Roland Burroughs was born in Rochester, New York. A small-time thug, Death Adder is chosen by Roxxon Oil Company to participate in a covert operation to retrieve the Serpent Crown from the Atlantic Ocean. At Roxxon, Roland is surgically given gills and a bionic tail, as well as poison-tipped claws, to help him in his endeavors. An accident happens during this process which renders Death Adder mute. During the mission, he and his group, the third Serpent Squad, come into conflict with the Thing, Stingray, and Triton. They recover the Crown, but are defeated and taken into custody.

He and his former teammates, Black Mamba and Anaconda, joined with him again to retrieve the "micro scanner", a weapon that scans and disrupts various body functions. They are ambushed and defeated by Iron Man, but escape. They later receive an invitation to join Sidewinder's Serpent Society. During his first mission in the Serpent Society, Death Adder succeeds in killing MODOK. He also participates in a mission to kill Captain America, whom the retired Porcupine had ostensibly captured. This ruse is actually devised by the Captain, and it eventually leads to a battle in which Death Adder is defeated.

While returning Princess Python to her original group, the Circus of Crime, Death Adder's serpent saucer crashes in the South Bronx after it is hit by an assailant (later revealed as the Scourge of the Underworld). Leaving Princess Python where she was and attempting to take a cab back to the base, he is shot and killed by the Scourge posing as a cab driver.

Death Adder is among the seventeen criminals, all murdered by the Scourge, to be resurrected by Hood using the power of Dormammu as part of a squad assembled to eliminate the Punisher. The Hood hosts a meeting for the resurrected criminals and explains to them that they have to kill the Punisher, telling them it was the Punisher who acted as the Scourge who killed them, and that if they do not kill the Punisher after one month the spell will end. Death Adder and Basilisk hold G. W. Bridge's family hostage to make him tell them where they can find the Punisher. Death Adder is one of the few villains to survive the battle against Punisher and Bridge.

In the series Venom, Death Adder appears as part of the new Crime Master's syndicate. He later becomes a member of Crime Master's Savage Six before being killed by Venom.

===Theodore Scott===

A new Death Adder, Theodore Scott, was introduced during Civil War as a member of the Thunderbolts.

During the Secret Invasion storyline, Death Adder joins the Serpent Society. The Serpent Society held a number of civilians hostage in a compound in the American Midwest, claiming they were protecting themselves from the Skrulls. However, they are easily defeated by Nova and the Nova Corps.

In All-New, All-Different Marvel, Death Adder appears as a member of the Serpent Society under its new name of Serpent Solutions. In Secret Empire, Helmut Zemo recruits Death Adder, among others, into his Army of Evil.
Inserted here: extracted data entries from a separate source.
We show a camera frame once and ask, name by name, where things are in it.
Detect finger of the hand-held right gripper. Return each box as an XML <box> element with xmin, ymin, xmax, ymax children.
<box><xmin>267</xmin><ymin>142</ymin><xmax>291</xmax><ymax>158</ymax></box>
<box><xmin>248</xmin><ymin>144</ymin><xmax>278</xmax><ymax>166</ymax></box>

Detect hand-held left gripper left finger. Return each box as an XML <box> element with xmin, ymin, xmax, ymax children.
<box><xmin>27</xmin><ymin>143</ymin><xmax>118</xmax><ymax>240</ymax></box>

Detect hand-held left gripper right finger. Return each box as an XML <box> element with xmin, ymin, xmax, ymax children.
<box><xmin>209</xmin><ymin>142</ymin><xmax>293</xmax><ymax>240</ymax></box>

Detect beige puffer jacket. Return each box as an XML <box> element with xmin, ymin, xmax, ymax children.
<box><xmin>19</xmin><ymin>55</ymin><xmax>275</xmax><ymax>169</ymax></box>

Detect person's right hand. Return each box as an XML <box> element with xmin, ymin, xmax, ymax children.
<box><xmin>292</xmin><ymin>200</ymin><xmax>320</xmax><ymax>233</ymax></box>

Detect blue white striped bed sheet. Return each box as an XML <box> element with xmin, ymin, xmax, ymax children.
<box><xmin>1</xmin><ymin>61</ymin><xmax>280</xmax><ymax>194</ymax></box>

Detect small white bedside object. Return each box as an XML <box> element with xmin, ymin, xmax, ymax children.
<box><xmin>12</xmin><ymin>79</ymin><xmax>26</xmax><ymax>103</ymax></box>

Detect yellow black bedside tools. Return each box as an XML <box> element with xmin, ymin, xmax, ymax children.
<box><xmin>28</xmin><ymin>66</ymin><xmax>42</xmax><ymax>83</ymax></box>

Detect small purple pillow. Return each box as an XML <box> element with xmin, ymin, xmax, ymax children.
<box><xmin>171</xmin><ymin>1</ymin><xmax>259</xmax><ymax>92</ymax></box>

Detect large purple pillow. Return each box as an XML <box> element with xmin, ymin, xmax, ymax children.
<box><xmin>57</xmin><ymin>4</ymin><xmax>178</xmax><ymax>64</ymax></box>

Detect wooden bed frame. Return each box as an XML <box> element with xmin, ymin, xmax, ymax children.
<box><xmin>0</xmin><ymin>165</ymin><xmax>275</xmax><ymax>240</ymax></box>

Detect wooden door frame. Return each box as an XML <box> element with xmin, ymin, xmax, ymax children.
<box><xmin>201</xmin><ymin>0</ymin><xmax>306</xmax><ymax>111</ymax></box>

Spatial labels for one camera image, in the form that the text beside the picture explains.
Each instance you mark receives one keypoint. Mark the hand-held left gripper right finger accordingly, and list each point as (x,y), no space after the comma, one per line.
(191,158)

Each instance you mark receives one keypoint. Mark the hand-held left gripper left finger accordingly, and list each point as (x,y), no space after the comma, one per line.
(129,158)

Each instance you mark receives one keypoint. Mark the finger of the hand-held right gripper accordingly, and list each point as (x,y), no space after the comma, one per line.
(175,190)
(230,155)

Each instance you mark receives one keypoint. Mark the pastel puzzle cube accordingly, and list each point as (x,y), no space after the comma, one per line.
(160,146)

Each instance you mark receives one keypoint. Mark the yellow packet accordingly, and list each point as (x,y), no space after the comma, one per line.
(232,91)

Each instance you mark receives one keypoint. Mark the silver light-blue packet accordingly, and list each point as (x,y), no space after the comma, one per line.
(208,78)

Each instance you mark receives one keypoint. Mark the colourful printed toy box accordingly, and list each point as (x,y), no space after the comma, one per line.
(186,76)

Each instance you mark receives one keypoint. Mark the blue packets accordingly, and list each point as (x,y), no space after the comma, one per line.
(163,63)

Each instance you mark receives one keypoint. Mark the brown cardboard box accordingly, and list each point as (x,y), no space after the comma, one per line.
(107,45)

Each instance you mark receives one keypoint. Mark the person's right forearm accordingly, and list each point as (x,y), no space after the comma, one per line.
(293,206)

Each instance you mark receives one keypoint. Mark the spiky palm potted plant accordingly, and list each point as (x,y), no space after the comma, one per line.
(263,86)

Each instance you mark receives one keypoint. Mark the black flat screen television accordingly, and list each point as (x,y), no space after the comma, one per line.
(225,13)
Later, Death Adder joins Bella Donna's Assassins Guild. Alongside several other assassins, he confronts Deadpool, who kills him with a shuriken.

==Powers and abilities==
Through mutagenic experimentation by the Brand Corporation, the first Death Adder's strength, stamina, durability, agility, and reflexes were artificially enhanced. He also became amphibious, enabling him to breathe underwater, survive oceanic pressure, and swim at high speeds. Death Adder wore lightweight armor supplied by the Brand Corporation, which included titanium claws and a spiked casing for his tail.

==Other versions==
===Earth-33900===
An unidentified incarnation of Death Adder from Earth-33900 appears in Avengers American Armed Forces.

===Ultimate Marvel===
An original female incarnation of Death Adder from Earth-1610 appears in the Ultimate Marvel imprint. This version is a member of the Serpent Squad who possesses lizard-like abilities. Additionally, the Roland Burroughs incarnation of Death Adder appears as a member of the Serpent Skulls street gang before being killed by the Scourge of the Underworld.

==In other media==
- Death Adder makes non-speaking appearances in The Avengers: Earth's Mightiest Heroes as a member of the Serpent Society.
- A female incarnation of Death Adder appears in Marvel Disk Wars: The Avengers as a member of the Serpent Society.